Cam drops you and Kerri off next to the gym, then drives off to find a parking space. A small crowd huddles just inside the breezeway that connects the parking lot to the main building, and out of it a hand snatches at you as you pass. You hear your name: "Kristy!"

It's Eva Garner. She gives Kerri a brittle smile, then asks you how your night was.

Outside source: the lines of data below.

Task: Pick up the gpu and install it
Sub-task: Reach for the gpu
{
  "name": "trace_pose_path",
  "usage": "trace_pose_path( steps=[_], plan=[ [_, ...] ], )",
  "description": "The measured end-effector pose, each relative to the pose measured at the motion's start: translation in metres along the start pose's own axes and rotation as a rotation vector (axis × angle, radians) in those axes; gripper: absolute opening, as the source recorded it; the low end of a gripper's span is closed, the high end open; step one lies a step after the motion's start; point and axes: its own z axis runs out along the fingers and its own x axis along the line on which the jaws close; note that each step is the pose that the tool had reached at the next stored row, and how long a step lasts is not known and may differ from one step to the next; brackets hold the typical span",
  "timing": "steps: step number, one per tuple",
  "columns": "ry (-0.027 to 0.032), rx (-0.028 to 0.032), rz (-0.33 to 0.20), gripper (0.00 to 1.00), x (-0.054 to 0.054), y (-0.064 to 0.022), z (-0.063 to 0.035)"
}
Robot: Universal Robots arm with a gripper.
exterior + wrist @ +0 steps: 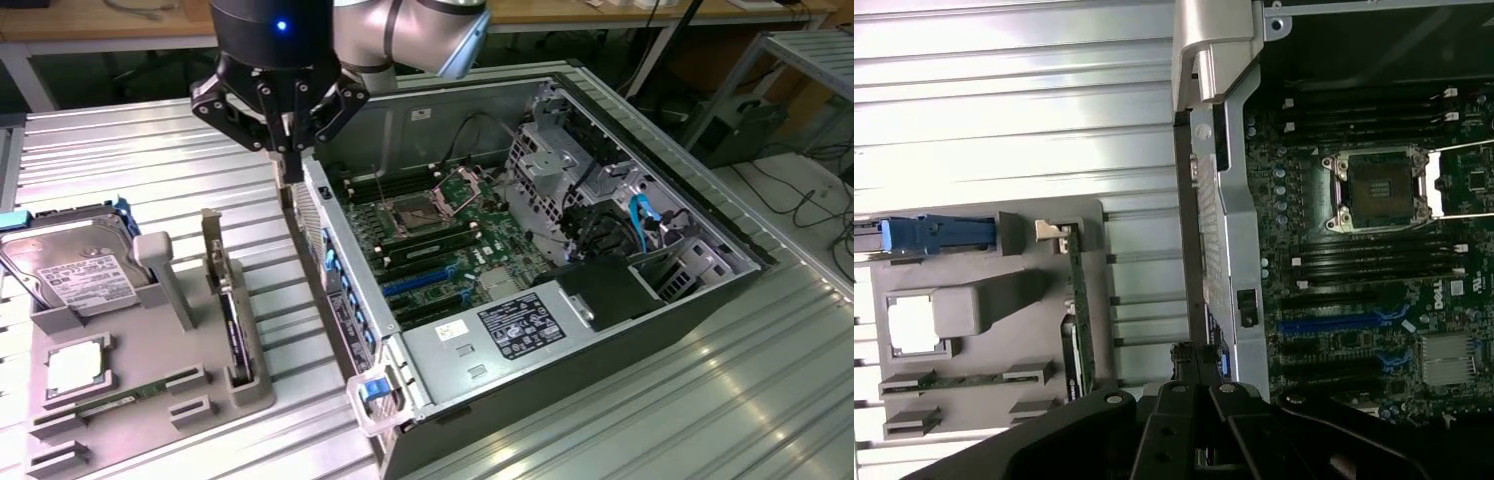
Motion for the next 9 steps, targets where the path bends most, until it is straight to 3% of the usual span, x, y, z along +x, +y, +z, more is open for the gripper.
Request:
trace_pose_path(
  steps=[9],
  plan=[
    [0.0001, 0.0000, -0.001, 0.11, 0.0117, -0.0065, -0.0006]
  ],
)
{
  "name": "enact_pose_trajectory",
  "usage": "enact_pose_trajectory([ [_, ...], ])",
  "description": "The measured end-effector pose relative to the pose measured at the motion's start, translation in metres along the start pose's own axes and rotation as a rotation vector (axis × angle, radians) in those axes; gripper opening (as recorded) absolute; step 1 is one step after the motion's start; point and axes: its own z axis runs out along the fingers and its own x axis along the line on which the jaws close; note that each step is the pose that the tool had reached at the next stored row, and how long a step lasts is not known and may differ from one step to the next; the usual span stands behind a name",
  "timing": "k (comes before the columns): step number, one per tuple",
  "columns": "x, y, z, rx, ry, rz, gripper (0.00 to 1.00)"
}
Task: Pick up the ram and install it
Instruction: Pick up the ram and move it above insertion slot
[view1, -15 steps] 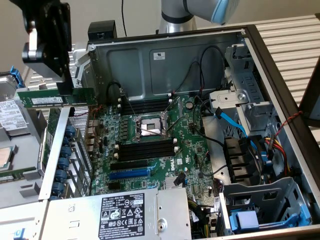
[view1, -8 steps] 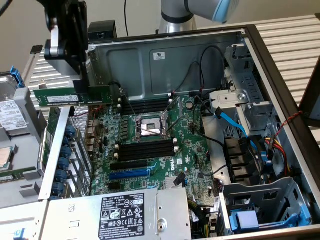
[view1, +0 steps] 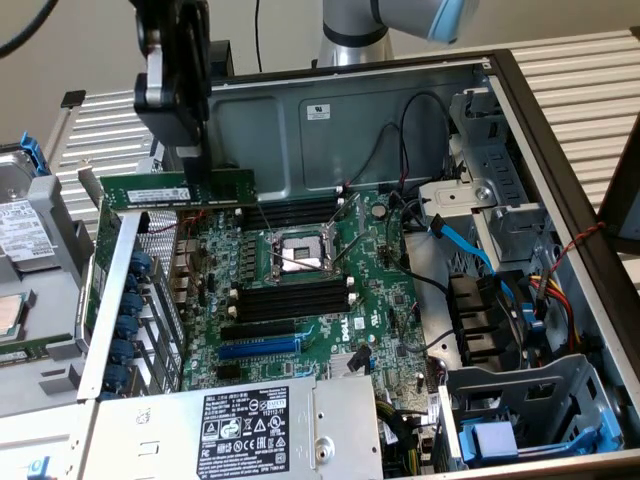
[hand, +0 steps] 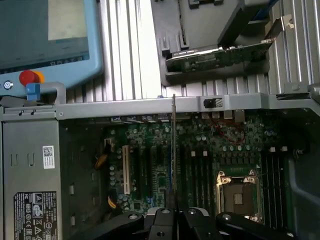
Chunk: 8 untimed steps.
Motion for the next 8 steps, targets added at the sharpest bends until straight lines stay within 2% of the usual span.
enact_pose_trajectory([
  [4,-0.001,-0.0132,-0.0006,0.0002,0.0038,0.000,0.12],
  [8,-0.003,-0.0278,-0.0013,0.0002,0.0048,0.000,0.12],
])
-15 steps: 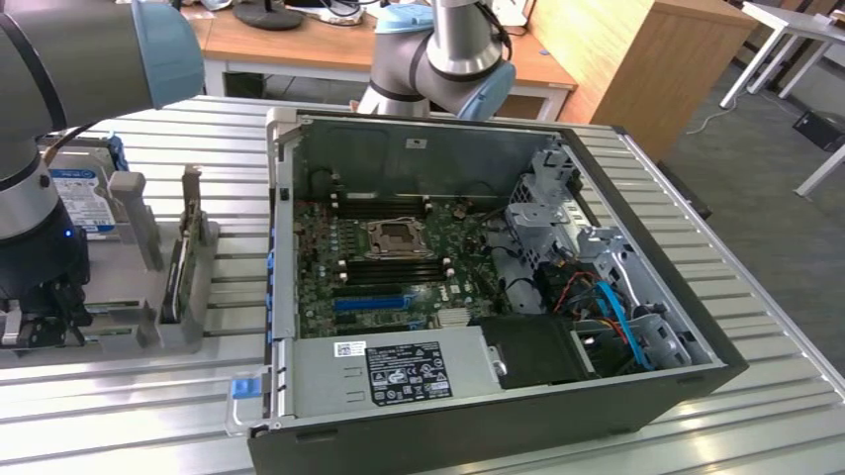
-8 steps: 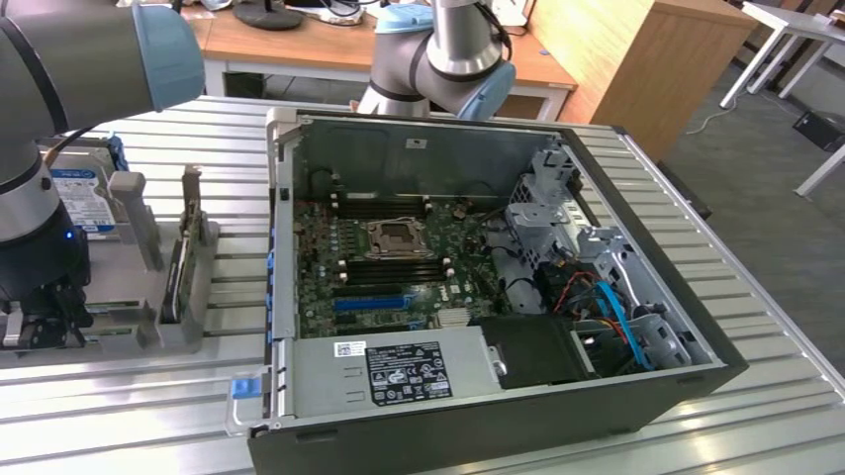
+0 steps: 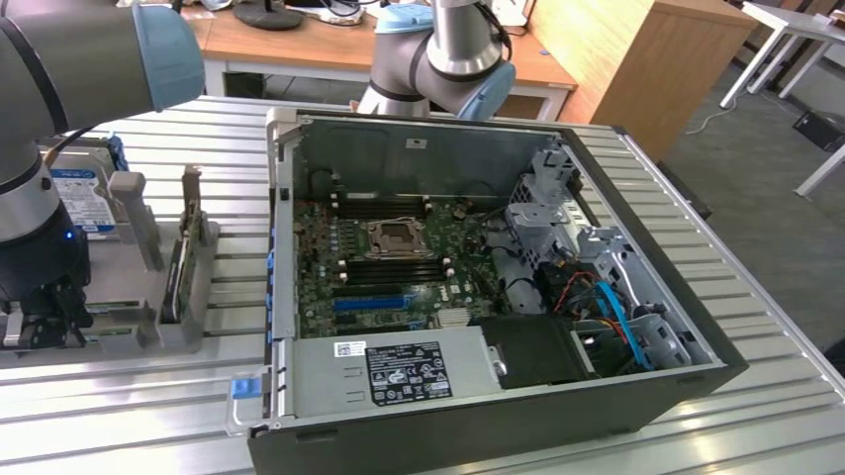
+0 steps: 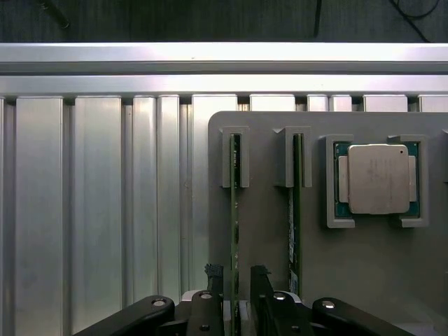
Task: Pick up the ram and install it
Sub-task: 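Pick up the ram and move it above insertion slot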
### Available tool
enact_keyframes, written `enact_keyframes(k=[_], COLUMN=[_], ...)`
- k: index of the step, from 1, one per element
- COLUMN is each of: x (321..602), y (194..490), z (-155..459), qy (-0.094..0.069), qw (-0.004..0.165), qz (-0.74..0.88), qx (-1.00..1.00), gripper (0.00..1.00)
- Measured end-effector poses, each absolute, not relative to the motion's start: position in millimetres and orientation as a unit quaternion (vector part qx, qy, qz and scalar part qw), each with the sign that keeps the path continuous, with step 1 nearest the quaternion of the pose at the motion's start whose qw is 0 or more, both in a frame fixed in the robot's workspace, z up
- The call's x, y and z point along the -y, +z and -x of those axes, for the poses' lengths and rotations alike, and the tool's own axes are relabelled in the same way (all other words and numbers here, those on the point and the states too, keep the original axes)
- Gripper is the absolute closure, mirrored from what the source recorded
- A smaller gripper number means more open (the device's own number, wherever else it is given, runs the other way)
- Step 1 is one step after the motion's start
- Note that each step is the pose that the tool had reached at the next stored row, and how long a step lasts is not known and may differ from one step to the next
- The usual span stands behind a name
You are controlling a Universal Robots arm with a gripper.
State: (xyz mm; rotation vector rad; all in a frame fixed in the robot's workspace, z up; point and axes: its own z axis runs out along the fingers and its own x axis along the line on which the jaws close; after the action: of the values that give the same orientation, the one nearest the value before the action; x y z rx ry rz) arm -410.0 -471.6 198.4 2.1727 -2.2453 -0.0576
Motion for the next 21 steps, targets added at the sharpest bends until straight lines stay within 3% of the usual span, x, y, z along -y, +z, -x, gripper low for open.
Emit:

Is this ... Mike? Yeah, it's Mike who's pretending to be Eva. Except maybe this is Beta-Eva, being friendly in an Eva Garner kind of way. Her small talk about the weather and how she's so sick of the rain doesn't sound like a coded message. But when Cam joins you, and tugs Kerri to follow him inside, Eva touches your wrist. There's a warning light inside her glance, and after Kerri and Cam have moved on she pulls you around a corner. "So how are you settling in?" she asks in a low voice.

"Fine. Uh. Mike?"

She nods curtly, and her eyes dart about. "Sorry I couldn't be with you last night," she murmurs. "I was out at Chelsea Cooper's. She and, uh, Maria were getting another beta for me." Her eyes glint. "Kendra Saunders."

"Nice."

"Yeah. Gonna hold off though on, you know, giving her a test drive." She hops lightly on the balls of her feet. "All the other guys say I don't have any self control. I'm trying to show them. But anyway, I'm glad I'm still here." She touches a fingertip to her bosom. "Easier to talk to you here than through Kendra. Do you know Kendra? I mean, does Kristy—?"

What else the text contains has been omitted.